Pertemuan dan Perpisahan

3.2K 214 20
                                        

Oh ini toh Sarah

Begitulah respons Haya ketika pertama kali melihat Sarah berjalan berdampingan dengan William keluar dari pintu arrival Bandara Soekarno Hatta. Gambaran ini mendorong ingatan gadis itu loncat ke masa lalu.

Pada malam-malam ketika ia begitu rindu pada William, yang mulai sulit untuk dihubungi maupun terlihat di media sosial, postingan dari teman-teman kuliahnya adalah satu-satunya cara Haya untuk tahu kabar pria itu. Di satu postingan dengan jumlah likes yang baginya luar biasa, pria itu di-tag.

Haya masih ingat betul komentar-komentar teman kuliah William pada postingan itu. Mana mungkin ia lupa. Ada begitu banyak orang di dalam foto tersebut, tapi hanya dua orang yang dibicarakan: Sarah dan William.

Dan karena ia tidak punya kuasa maupun hak atas perasaan apapun, Haya hanya melihat foto tersebut sambil tersenyum. Memang serasi betul. Bohong kalau ia bilang sebaliknya. 

Pun, saat bulan berganti bulan, dan ia kembali melihat pasangan itu tiba-tiba muncul di rekomendasi video di akun YouTube-nya, ia masih dengan penilaian yang sama: mereka cocok.

Sarah tinggi semampai. Rambutnya pirang dicepol, tampak jelas dicat. Haya tidak yakin betul tepatnya shade apa, tetapi rambutnya jelas terawat. Meskipun saat ini ia masih tergolong influencer, di dahinya seakan-akan ada tulisan SELEB bertengger. 

Lebih dari cantik, dia eye catching. Haya sampai lupa untuk sepersekian detik memperhatikan bahwa William juga ada di sana.

Ngomong-ngomong tentang William. Pria itu rasanya lebih besar daripada yang bisa ia ingat. Mungkin karena jaket bomber abu-abunya yang kebesaran. Atau bisa jadi karena ia mulai body building. Haya dengar dari Ansel kemarin, di Jepang William kerja sambilan sebagai model menswear, dan mungkin oleh sebab itu ia lebih-lebih giat datang ke gym.

Haya tidak tahu mana yang benar.

Yang pasti saat badannya yang kecil bertubrukan dengan pelukan penuh nan antusias dari William, ia sadari bahwa pria ini masih sehangat yang dulu.
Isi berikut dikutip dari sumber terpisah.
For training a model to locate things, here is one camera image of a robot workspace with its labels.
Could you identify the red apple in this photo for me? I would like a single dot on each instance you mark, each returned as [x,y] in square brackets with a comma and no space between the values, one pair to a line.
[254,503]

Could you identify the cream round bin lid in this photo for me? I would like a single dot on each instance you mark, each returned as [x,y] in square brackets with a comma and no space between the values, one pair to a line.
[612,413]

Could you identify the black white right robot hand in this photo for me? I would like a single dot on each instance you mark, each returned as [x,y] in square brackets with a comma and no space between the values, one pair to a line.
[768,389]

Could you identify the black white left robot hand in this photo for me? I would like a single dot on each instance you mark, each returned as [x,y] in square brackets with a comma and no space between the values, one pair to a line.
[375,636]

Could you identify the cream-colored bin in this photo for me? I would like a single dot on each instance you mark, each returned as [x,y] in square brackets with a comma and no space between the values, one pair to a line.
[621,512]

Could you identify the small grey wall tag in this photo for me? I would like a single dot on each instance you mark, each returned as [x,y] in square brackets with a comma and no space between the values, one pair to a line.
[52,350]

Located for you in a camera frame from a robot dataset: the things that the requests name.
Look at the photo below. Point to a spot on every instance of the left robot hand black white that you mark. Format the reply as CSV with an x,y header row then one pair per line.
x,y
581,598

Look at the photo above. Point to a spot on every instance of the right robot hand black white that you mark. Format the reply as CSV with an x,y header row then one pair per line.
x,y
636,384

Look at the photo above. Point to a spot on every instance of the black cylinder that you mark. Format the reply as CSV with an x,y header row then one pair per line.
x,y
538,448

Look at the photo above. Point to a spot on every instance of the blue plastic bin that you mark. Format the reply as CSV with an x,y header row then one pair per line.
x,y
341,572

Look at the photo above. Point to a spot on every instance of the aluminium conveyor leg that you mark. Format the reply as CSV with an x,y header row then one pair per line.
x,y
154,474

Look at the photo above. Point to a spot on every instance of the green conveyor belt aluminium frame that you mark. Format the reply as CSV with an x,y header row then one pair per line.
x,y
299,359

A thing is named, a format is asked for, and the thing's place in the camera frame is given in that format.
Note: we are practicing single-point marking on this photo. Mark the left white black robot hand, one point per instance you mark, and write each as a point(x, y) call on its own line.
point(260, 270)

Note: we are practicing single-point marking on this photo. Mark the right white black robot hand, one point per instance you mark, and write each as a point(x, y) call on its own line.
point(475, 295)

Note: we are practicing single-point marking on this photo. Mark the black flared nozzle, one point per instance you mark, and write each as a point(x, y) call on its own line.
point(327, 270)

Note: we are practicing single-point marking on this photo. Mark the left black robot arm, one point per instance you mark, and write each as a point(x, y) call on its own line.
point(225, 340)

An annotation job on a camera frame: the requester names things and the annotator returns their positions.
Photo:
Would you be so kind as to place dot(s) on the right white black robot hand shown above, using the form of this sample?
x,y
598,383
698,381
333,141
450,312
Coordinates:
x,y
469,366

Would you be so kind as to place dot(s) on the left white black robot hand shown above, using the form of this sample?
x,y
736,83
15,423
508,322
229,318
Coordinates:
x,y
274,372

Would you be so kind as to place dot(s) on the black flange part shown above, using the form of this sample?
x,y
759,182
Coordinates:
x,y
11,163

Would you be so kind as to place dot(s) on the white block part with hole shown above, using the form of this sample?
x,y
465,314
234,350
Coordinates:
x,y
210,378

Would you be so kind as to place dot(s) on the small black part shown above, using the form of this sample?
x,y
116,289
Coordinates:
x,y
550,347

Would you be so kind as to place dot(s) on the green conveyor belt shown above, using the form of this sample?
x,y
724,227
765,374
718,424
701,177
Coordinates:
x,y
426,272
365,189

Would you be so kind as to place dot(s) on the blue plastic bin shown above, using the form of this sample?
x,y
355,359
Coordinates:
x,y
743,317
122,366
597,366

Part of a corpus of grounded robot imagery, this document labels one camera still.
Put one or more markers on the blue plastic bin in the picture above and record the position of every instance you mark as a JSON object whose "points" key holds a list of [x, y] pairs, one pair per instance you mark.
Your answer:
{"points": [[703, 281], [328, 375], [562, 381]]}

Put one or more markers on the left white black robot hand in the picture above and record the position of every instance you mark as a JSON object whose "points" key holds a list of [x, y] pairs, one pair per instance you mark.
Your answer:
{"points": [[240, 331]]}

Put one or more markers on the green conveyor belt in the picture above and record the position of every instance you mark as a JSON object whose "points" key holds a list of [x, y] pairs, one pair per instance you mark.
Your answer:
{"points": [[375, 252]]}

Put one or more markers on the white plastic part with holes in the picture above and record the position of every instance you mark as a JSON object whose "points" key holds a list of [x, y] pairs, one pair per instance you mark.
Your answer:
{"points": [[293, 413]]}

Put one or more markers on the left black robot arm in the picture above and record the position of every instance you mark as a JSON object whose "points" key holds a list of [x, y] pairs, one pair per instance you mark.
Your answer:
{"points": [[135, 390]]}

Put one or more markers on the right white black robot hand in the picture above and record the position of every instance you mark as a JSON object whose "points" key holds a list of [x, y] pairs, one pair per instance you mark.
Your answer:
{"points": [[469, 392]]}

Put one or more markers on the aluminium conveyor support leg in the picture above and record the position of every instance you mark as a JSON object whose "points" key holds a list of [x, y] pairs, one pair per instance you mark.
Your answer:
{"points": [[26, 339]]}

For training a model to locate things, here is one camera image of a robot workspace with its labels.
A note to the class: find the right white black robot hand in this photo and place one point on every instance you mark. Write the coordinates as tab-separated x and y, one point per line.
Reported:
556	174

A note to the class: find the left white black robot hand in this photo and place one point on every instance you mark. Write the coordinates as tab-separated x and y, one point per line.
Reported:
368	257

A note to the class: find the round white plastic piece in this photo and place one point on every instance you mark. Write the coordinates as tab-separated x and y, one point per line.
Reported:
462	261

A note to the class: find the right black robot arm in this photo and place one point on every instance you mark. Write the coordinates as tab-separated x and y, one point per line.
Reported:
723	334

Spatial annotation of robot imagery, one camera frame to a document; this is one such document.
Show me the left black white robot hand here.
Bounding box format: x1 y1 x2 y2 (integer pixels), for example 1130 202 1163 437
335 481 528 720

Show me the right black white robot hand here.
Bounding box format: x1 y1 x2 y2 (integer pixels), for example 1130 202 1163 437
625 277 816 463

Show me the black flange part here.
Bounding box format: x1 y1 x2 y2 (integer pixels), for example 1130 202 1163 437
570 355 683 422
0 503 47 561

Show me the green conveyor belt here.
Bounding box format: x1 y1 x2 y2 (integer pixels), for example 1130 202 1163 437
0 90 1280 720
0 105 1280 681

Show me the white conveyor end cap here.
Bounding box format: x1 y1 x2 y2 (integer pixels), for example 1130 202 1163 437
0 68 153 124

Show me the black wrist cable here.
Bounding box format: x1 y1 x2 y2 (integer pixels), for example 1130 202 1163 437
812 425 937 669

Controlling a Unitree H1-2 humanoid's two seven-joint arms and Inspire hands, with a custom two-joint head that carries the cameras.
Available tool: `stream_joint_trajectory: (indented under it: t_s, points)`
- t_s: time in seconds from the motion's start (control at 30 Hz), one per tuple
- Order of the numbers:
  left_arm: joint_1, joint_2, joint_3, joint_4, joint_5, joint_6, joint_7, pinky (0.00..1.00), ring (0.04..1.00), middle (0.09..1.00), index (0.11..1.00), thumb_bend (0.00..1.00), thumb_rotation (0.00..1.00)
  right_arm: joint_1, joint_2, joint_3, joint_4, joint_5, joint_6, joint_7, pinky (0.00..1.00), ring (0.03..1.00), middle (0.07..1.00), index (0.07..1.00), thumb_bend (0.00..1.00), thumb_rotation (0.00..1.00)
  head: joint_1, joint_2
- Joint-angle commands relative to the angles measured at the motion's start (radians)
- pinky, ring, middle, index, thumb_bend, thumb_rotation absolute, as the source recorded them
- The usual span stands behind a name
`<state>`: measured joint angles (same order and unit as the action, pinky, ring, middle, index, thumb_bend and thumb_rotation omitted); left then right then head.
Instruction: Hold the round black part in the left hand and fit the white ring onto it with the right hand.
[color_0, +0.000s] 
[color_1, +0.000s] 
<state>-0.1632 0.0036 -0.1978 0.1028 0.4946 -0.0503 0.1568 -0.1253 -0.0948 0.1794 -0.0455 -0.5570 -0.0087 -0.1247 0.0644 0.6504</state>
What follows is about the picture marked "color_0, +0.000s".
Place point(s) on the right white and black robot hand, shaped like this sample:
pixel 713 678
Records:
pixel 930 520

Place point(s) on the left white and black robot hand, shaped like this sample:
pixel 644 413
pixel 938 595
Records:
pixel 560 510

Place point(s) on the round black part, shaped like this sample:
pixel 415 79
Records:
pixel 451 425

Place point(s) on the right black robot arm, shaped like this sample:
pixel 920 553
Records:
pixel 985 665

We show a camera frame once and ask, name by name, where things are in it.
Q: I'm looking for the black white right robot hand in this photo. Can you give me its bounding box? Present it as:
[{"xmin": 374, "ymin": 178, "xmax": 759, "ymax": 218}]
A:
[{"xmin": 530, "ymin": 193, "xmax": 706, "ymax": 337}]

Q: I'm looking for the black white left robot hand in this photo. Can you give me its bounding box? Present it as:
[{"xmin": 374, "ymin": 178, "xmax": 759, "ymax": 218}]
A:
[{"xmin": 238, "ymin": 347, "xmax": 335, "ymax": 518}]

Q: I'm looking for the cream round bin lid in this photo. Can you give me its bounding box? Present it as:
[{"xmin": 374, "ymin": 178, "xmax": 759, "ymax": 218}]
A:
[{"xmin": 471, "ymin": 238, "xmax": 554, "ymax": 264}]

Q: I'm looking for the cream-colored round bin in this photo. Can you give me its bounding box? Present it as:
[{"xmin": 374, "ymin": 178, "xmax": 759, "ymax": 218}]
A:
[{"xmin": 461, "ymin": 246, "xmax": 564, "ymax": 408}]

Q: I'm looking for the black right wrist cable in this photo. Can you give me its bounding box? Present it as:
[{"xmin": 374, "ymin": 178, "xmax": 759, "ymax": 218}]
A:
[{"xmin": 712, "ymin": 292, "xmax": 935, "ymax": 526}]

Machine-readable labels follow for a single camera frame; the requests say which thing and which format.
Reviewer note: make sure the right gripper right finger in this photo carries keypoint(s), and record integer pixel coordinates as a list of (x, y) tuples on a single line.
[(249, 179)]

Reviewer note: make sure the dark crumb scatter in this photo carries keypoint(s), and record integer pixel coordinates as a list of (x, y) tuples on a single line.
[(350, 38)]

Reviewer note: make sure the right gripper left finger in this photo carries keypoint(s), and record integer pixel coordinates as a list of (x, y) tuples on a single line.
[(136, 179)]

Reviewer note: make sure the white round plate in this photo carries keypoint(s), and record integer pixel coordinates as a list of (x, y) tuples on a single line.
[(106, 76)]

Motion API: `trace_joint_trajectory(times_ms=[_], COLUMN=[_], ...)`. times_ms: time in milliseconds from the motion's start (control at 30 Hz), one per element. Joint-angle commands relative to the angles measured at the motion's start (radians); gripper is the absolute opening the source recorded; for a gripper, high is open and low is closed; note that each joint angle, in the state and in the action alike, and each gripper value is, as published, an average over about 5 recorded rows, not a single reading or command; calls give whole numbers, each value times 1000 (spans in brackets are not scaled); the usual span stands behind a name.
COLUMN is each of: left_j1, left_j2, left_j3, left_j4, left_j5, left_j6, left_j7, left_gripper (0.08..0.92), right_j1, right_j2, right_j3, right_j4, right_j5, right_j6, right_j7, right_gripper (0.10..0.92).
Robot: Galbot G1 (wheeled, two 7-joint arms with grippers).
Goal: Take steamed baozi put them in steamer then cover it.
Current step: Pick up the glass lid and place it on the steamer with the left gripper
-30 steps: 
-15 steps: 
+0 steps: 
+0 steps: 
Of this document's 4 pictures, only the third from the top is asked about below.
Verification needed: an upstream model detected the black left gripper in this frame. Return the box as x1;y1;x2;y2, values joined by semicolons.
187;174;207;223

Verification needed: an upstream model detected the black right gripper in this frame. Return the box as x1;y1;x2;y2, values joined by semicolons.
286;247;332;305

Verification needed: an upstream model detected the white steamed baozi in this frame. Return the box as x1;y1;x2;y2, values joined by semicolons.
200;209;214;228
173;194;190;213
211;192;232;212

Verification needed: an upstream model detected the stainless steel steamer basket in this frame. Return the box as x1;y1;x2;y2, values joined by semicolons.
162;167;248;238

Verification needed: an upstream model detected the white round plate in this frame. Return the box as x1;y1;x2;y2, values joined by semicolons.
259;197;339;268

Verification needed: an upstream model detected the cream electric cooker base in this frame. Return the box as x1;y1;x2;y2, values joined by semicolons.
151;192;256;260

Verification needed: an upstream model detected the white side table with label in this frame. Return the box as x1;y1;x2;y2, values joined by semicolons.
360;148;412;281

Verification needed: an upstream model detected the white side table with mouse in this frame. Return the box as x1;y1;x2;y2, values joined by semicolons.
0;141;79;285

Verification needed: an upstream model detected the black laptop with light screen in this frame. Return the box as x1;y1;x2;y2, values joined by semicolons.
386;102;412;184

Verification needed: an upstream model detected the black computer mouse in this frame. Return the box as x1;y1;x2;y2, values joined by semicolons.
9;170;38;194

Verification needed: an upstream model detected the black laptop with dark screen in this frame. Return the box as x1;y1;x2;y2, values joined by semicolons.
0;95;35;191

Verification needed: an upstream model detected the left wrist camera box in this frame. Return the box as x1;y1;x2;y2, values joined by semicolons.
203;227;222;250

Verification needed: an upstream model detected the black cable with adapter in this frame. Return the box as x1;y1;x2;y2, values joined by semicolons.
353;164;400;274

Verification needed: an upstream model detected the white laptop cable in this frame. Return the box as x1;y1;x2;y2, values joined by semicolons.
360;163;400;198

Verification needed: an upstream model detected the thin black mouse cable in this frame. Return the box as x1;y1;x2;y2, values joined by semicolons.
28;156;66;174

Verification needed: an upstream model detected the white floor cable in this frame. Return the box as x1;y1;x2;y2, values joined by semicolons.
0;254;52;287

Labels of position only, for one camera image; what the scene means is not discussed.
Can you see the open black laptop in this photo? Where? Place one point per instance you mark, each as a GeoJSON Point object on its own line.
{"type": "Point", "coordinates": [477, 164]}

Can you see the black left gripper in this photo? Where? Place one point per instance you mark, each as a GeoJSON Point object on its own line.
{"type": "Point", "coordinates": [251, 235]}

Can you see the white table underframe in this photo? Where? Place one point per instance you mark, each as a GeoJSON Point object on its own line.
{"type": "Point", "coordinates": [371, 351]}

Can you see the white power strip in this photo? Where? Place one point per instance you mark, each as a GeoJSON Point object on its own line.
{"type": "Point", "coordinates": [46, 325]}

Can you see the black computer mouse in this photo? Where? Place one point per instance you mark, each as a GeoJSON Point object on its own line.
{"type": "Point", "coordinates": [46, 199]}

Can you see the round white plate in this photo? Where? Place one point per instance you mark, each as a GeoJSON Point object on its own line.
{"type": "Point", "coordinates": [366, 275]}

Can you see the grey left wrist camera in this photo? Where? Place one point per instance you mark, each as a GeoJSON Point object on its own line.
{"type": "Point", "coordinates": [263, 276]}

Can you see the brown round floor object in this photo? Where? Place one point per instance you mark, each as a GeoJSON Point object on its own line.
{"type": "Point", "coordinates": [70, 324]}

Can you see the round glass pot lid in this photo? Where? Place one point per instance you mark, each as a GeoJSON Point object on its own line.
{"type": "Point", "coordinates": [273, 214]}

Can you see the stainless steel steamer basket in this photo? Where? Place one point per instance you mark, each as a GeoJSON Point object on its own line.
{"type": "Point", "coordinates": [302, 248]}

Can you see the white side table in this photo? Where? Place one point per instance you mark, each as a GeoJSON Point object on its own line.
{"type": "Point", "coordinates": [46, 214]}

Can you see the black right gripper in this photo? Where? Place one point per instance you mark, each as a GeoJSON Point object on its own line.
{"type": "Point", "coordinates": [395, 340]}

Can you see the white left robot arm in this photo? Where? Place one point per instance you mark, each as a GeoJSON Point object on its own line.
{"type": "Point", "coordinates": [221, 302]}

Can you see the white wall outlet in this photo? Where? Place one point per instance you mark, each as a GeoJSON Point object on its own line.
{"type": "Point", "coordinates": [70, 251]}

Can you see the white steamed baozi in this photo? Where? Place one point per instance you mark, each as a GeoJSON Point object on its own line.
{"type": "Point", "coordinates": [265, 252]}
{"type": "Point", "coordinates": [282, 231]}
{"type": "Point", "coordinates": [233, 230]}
Dan itu tampaknya yang terpenting bagi Haya.

Bagi William pun tak ada bedanya. Pelukan dari Haya adalah yang paling ia butuhkan detik ini.

His sweet little drug.

His world.

His everything.

Mungkin itu sebabnya, segera setelah ia melihat ketiga sahabatnya itu di kerumunan penjemput, ia berjalan menggeret kopernya terburu-buru, hampir-hampir seperti berlari. Mata dan tubuhnya tertuju pada satu subjek.

Kecil, mungil, pink, bercahaya.

Dan ketika subjek itu cukup dekat untuk diraih, ia menghambur tanpa aba-aba hingga kopernya menggelinding terlepas beberapa jarak. Dipeluknya gadis 160 cm itu erat-erat seolah-olah ketiga pasang mata lainnya tidak melihat fenomena absurd tersebut dan jadi canggung. 

Yang dipeluk pun lambat laun ikut canggung juga. Mengingat Sarah jelas-jelas ada di sini, tindakan mereka bukan hanya scandalous, namun juga gila dan amoral.

Ansel, manusia dengan tingkat kepekaan yang lebih tinggi, menyadari itu. Buru-buru ia menghambur juga memeluk Haya dan William, diikuti oleh Siska, pacarnya. Keempatnya berpelukan seperti teletubbies. 

Maka jejak kedua pasangan amoral itu berganti dengan cepat menjadi image sekelompok geng bahagia.

Haya dipepet oleh tiga tiang, membuatnya kesulitan bernafas. Samar-samar ia dengar William berbisik lembut di telinganya, "I miss you so much."